RECORD EXTRACTS:
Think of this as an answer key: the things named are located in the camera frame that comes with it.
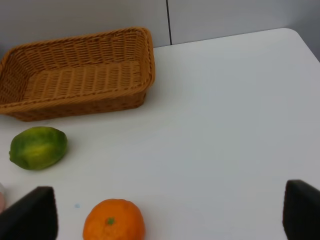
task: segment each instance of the white table
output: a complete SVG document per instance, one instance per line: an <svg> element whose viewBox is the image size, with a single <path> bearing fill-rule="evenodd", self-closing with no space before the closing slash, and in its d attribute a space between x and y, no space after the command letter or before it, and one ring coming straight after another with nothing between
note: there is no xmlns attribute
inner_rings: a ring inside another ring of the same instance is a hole
<svg viewBox="0 0 320 240"><path fill-rule="evenodd" d="M138 109L0 117L9 205L53 186L59 240L82 239L86 216L109 198L138 205L146 240L285 240L286 181L320 188L320 63L289 29L154 52L156 82ZM42 171L11 163L12 138L43 125L67 134L65 158Z"/></svg>

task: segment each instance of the woven basket
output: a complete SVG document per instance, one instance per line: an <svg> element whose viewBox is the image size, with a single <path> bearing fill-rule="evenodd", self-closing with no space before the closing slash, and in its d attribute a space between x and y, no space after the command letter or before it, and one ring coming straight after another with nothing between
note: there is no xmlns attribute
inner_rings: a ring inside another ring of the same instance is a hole
<svg viewBox="0 0 320 240"><path fill-rule="evenodd" d="M145 28L24 44L0 63L0 114L29 122L137 108L154 80Z"/></svg>

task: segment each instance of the mandarin orange
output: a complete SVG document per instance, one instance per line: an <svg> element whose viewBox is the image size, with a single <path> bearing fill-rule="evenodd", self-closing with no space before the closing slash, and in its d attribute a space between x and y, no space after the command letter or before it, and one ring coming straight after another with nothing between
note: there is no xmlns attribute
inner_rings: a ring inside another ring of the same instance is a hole
<svg viewBox="0 0 320 240"><path fill-rule="evenodd" d="M124 199L107 199L85 220L84 240L144 240L145 223L139 208Z"/></svg>

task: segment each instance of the white wall
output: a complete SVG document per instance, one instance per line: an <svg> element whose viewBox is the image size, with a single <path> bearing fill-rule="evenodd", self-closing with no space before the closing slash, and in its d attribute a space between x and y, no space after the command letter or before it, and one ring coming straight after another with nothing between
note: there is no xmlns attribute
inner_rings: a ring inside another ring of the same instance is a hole
<svg viewBox="0 0 320 240"><path fill-rule="evenodd" d="M170 44L166 0L0 0L0 56L33 41L142 26Z"/></svg>
<svg viewBox="0 0 320 240"><path fill-rule="evenodd" d="M320 59L319 0L168 0L172 43L292 28Z"/></svg>

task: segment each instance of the green lime
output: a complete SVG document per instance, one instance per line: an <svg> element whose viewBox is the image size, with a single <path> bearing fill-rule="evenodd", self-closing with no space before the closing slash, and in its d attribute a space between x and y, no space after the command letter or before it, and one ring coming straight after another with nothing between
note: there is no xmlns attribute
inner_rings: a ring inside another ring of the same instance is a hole
<svg viewBox="0 0 320 240"><path fill-rule="evenodd" d="M64 132L47 126L29 128L15 136L10 161L27 170L41 170L57 163L67 151Z"/></svg>

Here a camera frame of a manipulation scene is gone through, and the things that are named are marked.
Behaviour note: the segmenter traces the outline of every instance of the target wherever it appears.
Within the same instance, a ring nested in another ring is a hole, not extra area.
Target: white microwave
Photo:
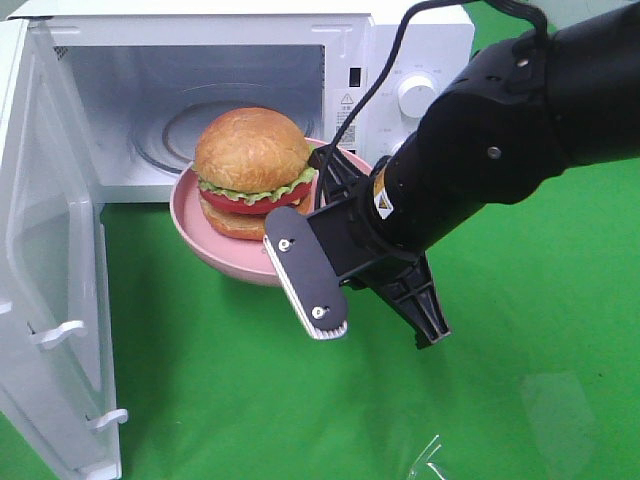
[[[0,406],[60,478],[121,476],[104,204],[168,201],[238,106],[330,141],[412,4],[34,0],[0,22]],[[461,7],[417,15],[342,147],[393,153],[473,33]]]

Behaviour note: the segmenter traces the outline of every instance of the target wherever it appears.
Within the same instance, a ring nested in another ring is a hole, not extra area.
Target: tomato slice
[[[272,202],[268,198],[262,198],[253,205],[247,205],[242,199],[230,200],[224,195],[217,195],[208,190],[200,190],[202,198],[211,204],[213,208],[232,213],[246,213],[250,215],[261,215],[263,213],[269,213],[276,207],[282,207],[289,205],[290,203],[303,198],[311,191],[311,182],[300,183],[293,189],[291,193],[285,193],[279,200]]]

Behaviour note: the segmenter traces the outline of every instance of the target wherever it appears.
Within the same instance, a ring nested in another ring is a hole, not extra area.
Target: green backdrop
[[[469,11],[476,47],[526,28]],[[422,351],[368,291],[347,292],[346,338],[314,342],[281,290],[198,260],[166,205],[107,207],[125,478],[404,480],[436,434],[449,480],[640,478],[639,177],[573,170],[439,242],[454,334]],[[4,418],[0,452],[2,479],[53,478]]]

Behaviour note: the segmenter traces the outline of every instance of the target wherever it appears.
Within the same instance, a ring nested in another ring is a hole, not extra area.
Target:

YOUR TASK:
What is the number of lines in the entries above that contain the string "camera"? Reply with the number and nothing more.

ANSWER:
2